┌──
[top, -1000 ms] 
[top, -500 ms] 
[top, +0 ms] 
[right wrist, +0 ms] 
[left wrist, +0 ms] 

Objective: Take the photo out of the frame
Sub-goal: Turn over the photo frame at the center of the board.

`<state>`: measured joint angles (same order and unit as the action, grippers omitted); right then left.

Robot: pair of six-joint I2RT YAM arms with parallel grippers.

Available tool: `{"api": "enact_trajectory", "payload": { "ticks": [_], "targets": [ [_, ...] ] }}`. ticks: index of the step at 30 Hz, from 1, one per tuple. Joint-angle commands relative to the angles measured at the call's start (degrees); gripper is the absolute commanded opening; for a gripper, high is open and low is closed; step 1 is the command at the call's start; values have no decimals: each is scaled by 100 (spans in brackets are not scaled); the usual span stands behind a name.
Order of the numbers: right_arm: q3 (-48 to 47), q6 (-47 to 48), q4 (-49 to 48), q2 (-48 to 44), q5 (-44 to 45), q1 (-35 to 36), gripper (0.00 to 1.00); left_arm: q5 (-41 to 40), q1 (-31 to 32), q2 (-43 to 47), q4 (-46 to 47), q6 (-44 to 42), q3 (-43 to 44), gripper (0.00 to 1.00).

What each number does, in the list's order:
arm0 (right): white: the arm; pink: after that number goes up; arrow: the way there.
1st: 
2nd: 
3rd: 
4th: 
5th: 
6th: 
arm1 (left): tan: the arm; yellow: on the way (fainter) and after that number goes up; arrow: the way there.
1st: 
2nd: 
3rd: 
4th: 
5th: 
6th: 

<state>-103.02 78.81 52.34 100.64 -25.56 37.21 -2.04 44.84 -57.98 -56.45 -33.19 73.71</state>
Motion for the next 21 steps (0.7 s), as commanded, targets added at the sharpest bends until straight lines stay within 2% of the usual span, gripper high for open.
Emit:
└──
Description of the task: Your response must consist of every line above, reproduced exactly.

Written solution:
[top, -1000 ms] 
[top, -500 ms] 
[top, +0 ms] 
[right wrist, +0 ms] 
[left wrist, +0 ms] 

Objective: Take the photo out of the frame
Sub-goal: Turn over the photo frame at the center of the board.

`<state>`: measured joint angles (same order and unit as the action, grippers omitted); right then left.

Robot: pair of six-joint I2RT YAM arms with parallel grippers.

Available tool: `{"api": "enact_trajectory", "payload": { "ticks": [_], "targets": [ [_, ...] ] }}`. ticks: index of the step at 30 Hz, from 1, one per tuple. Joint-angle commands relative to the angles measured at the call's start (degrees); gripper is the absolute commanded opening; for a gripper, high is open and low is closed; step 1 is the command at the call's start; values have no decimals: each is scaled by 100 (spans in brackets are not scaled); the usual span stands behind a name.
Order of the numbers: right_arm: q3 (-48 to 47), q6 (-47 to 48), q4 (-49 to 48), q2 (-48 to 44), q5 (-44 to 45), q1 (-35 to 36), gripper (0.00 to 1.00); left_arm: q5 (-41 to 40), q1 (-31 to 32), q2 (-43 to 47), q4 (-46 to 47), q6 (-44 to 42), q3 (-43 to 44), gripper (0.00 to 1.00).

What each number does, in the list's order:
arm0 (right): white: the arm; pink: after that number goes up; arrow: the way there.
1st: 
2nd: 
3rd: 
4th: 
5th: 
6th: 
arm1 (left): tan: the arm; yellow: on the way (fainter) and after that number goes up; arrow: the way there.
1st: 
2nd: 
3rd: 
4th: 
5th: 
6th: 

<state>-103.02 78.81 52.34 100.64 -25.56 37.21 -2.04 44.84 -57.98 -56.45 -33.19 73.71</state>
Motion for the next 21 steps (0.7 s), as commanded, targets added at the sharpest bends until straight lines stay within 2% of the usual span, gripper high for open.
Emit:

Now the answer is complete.